Work required: Determine which lines of the records include the word "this", and copy them.
::::::
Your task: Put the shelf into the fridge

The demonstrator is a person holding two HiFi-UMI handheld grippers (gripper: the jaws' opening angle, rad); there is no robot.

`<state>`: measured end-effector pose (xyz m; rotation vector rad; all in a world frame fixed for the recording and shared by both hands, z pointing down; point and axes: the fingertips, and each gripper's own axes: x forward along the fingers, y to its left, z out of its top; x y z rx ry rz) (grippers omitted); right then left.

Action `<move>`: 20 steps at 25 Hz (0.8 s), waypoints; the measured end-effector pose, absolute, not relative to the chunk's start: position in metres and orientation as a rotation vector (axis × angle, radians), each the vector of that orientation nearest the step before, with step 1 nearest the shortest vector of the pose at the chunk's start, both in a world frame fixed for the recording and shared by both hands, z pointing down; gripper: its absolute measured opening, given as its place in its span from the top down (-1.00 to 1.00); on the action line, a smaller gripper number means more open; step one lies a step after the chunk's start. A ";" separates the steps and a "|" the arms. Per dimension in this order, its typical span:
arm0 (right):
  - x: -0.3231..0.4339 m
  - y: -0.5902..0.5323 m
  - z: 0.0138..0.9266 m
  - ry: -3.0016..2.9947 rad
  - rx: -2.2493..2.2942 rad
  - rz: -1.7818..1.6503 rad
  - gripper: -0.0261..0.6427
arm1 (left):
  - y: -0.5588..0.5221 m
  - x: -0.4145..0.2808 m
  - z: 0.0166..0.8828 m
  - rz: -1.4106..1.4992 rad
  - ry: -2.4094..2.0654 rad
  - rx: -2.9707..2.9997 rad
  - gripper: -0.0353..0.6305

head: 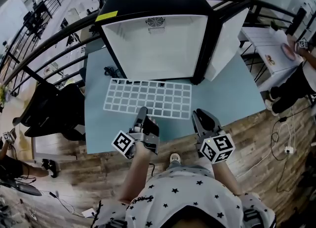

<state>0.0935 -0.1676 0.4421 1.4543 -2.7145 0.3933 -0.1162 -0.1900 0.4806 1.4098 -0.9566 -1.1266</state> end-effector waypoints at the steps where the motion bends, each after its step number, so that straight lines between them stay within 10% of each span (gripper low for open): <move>1: 0.098 -0.172 0.441 -2.734 1.435 0.398 0.85 | -0.197 -0.111 0.481 -1.128 -0.960 1.410 0.79; 6: 0.088 -0.185 0.445 -2.764 1.216 0.394 0.37 | -0.226 -0.100 0.479 -1.127 -0.964 1.411 0.79; 20: 0.092 -0.219 0.464 -2.647 1.332 0.349 0.34 | -0.262 -0.084 0.480 -1.096 -0.917 1.404 0.79</move>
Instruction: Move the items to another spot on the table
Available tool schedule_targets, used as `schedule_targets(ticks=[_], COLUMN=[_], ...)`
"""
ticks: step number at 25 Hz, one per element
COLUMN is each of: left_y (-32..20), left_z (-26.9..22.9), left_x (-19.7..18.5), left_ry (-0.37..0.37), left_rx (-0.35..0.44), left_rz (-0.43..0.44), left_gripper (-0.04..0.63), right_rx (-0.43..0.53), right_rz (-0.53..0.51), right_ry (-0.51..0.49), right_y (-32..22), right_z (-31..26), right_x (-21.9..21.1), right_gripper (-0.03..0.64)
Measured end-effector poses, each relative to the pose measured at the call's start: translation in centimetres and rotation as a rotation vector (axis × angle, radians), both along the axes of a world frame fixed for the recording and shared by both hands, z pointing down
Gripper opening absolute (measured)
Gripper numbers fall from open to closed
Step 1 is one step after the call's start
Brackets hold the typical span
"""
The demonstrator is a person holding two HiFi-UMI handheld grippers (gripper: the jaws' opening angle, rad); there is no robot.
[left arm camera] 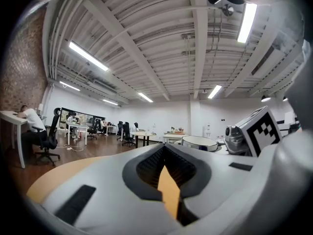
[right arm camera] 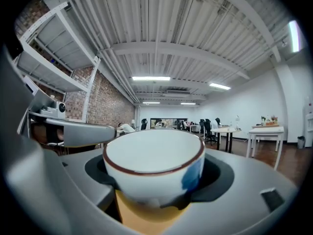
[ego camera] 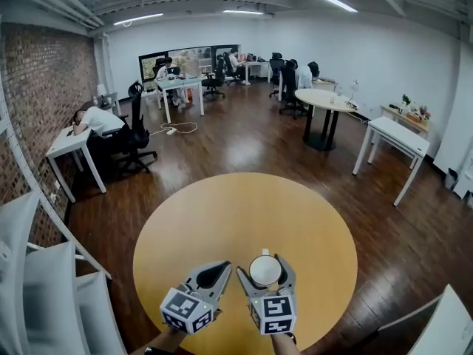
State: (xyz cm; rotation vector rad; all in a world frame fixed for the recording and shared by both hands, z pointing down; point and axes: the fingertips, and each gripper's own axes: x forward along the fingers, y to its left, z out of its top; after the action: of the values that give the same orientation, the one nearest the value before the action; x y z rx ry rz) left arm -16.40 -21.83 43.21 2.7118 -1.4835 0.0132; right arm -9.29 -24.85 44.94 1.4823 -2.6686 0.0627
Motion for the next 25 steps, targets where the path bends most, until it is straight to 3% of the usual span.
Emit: schedule_targets(ticks=[13, 21, 25], left_y=[-5.3, -7.9, -8.8], left_z=[1.1, 2.5, 3.3], left_x=[18.4, 27.4, 29.9], left_ry=[-0.009, -0.001, -0.006], left_rx=[-0.023, -0.038, -0.047], left_rz=[0.103, 0.138, 0.144], left_gripper=[0.006, 0.006, 0.006], right_rx=[0.015, 0.001, -0.011], right_rz=[0.103, 0.139, 0.148], right_ry=[0.004, 0.011, 0.012], right_y=[-4.6, -6.7, -7.8], right_z=[0.4, 2.2, 3.1], right_x=[18.0, 26.5, 29.0], right_gripper=[0.413, 0.413, 0.413])
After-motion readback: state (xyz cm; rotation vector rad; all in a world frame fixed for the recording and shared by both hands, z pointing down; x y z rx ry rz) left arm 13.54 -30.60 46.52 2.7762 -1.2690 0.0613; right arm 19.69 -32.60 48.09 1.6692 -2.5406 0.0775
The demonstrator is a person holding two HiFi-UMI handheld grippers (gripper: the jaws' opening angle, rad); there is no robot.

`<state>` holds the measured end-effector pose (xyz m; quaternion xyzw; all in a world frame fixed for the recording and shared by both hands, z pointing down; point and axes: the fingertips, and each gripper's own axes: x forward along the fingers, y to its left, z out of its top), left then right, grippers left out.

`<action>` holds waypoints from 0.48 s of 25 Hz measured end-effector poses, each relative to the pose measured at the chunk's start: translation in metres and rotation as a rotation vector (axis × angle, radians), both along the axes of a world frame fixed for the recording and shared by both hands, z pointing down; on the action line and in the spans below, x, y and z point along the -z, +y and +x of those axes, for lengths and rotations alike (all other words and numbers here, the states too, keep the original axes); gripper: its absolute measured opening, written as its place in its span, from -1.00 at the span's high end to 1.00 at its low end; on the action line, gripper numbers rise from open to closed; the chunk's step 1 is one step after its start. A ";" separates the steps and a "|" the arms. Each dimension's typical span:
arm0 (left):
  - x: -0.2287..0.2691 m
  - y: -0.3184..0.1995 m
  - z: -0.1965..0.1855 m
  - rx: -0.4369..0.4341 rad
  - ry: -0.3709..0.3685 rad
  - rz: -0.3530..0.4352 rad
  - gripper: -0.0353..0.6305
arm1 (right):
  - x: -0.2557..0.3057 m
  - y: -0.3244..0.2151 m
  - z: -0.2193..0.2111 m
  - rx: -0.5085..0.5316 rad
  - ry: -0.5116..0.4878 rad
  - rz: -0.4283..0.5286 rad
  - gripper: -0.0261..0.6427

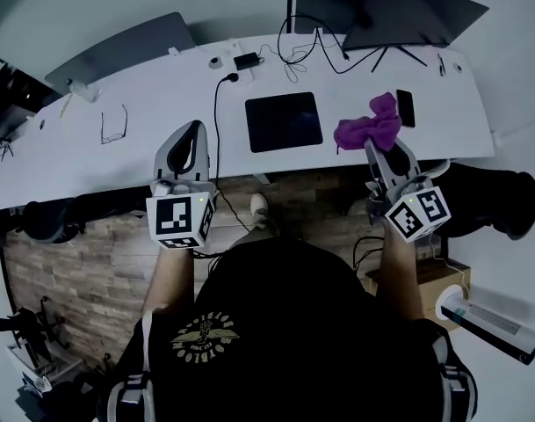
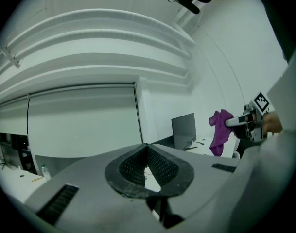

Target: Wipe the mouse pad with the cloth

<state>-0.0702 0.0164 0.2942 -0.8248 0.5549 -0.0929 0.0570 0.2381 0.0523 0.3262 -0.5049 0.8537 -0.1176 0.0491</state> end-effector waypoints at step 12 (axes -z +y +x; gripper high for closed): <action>-0.008 -0.096 -0.032 -0.009 0.038 -0.031 0.89 | 0.007 -0.095 -0.046 0.027 0.029 -0.024 0.67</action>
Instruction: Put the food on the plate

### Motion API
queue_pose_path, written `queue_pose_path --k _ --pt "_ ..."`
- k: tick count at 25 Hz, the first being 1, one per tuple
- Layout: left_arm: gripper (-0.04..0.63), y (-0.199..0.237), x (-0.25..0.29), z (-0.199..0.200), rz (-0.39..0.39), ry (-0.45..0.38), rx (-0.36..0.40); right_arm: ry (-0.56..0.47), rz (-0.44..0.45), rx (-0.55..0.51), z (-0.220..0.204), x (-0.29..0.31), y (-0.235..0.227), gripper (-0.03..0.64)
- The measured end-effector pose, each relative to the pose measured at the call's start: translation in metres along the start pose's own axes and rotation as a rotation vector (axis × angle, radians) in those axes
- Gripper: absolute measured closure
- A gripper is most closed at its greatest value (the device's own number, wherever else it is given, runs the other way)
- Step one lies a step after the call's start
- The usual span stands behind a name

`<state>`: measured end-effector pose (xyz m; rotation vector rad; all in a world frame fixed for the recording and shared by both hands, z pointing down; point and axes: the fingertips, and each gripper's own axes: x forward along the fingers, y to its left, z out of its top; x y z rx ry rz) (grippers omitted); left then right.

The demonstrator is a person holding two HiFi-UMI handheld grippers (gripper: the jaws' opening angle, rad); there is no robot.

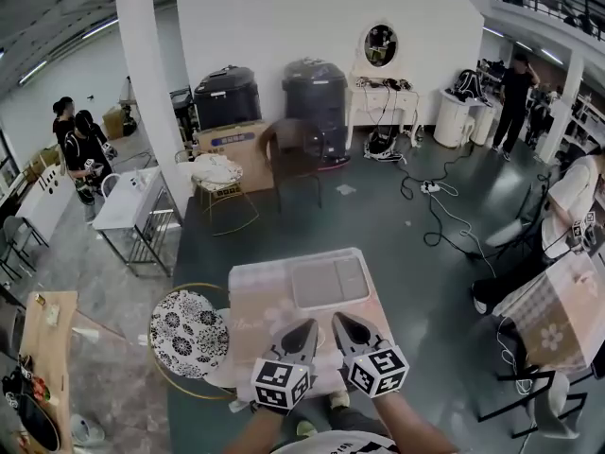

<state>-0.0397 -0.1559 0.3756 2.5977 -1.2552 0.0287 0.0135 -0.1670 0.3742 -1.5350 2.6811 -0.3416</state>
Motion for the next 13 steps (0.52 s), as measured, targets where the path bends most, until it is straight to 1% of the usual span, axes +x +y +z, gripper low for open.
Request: queue_pose_path --k 13 --pt "0.589 0.0067 0.0026 -0.0032 0.017 0.000 -0.009 0.011 0.005 -0.009 -0.0027 0.0040 -0.0036 0.604"
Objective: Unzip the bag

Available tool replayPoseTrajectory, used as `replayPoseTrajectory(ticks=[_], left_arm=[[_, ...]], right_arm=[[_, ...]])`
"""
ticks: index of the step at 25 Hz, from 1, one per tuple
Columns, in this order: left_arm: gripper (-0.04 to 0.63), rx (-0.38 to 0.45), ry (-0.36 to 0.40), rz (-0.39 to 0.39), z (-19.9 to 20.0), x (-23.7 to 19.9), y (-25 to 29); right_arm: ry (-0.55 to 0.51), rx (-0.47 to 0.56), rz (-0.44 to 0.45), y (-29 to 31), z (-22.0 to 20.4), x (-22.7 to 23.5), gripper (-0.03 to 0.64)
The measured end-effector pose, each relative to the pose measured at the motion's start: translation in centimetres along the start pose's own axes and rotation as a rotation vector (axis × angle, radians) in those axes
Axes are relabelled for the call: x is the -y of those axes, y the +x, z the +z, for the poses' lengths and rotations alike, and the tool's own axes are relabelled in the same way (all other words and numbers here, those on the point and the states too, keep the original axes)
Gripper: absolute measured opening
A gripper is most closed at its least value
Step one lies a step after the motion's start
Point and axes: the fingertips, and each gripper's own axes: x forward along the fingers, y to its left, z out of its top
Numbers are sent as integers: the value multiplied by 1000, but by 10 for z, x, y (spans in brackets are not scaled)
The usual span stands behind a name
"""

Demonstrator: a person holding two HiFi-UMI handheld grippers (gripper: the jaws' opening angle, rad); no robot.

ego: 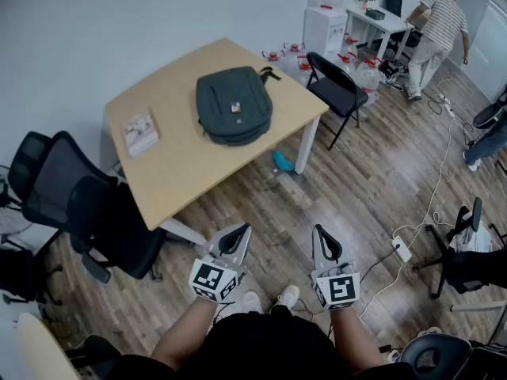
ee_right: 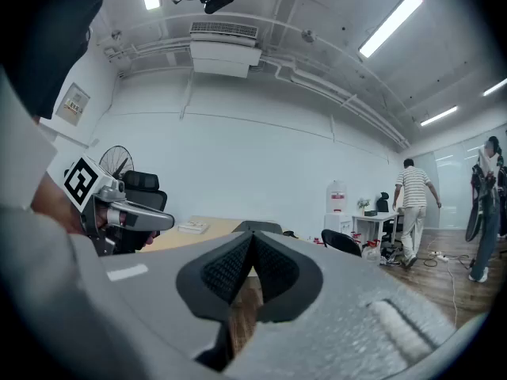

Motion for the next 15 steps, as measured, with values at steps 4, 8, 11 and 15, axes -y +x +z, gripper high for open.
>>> replayPoseTrajectory(ticks=[4,8,11,15], left_arm=[[18,0,10,0,0,3,-11],[18,-5,-3,-3,-4,3,-21],[18,-17,-4,-11,-10,1,-29],[18,-17,0,-22,-9,-4,-37]], right_arm=[[5,5,14,-4,3,-13,2],[0,1,8,-6,5,-23,2],[-27,-8,-2,-5,5,-32,2],[-24,-15,-1,-6,8,-43,2]])
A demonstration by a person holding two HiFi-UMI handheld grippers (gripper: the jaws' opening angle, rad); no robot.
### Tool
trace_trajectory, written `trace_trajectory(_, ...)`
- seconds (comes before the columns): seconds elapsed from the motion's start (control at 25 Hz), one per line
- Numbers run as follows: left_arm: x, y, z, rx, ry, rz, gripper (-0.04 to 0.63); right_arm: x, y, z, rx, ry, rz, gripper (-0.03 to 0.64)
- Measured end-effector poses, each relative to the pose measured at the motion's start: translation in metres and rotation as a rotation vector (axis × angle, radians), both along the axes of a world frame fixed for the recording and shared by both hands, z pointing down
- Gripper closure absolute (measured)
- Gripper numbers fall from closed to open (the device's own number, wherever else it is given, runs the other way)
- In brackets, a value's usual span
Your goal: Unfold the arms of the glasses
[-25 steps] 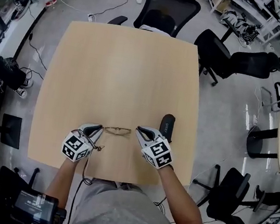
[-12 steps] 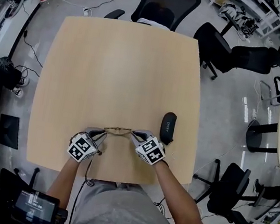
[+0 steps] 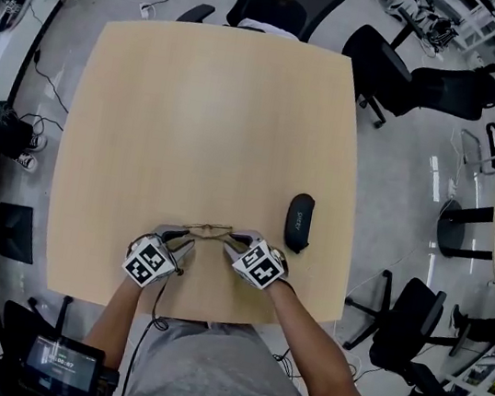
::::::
Exercise solution:
Action `<move>`: 20 steps at 25 Hz (0.8 s), waypoints; the measured end-effector pose, absolute, not relative to the chunk's start: position in metres and orientation as a rotation vector (axis × angle, radians), each the vector of that orientation nearest the step before, with step 1 nearest the shortest vector of the pose at the chunk's start, both in a world frame fixed for the recording and shared by both hands, z pointing down; gripper: its absolute measured opening, given as its place in its span from the top down (-1.00 to 1.00); on the action line, a smaller gripper number means more open; step one lies a step after the chunk's start. A ";" separates the steps and a "|" the arms. Per dimension in this order, its typical span:
Columns, in this order: left_arm: gripper (-0.04 to 0.63), rx (-0.38 to 0.45), ry (-0.36 to 0.40), rz (-0.39 to 0.39), z (-19.9 to 20.0), x (-23.7 to 19.9), y (-25 to 29); right_arm: ry (-0.55 to 0.51), rx (-0.47 to 0.56), rz (-0.44 to 0.45), y (-29 to 31), z (-22.0 to 20.4), x (-22.7 to 23.5), gripper (-0.03 to 0.64)

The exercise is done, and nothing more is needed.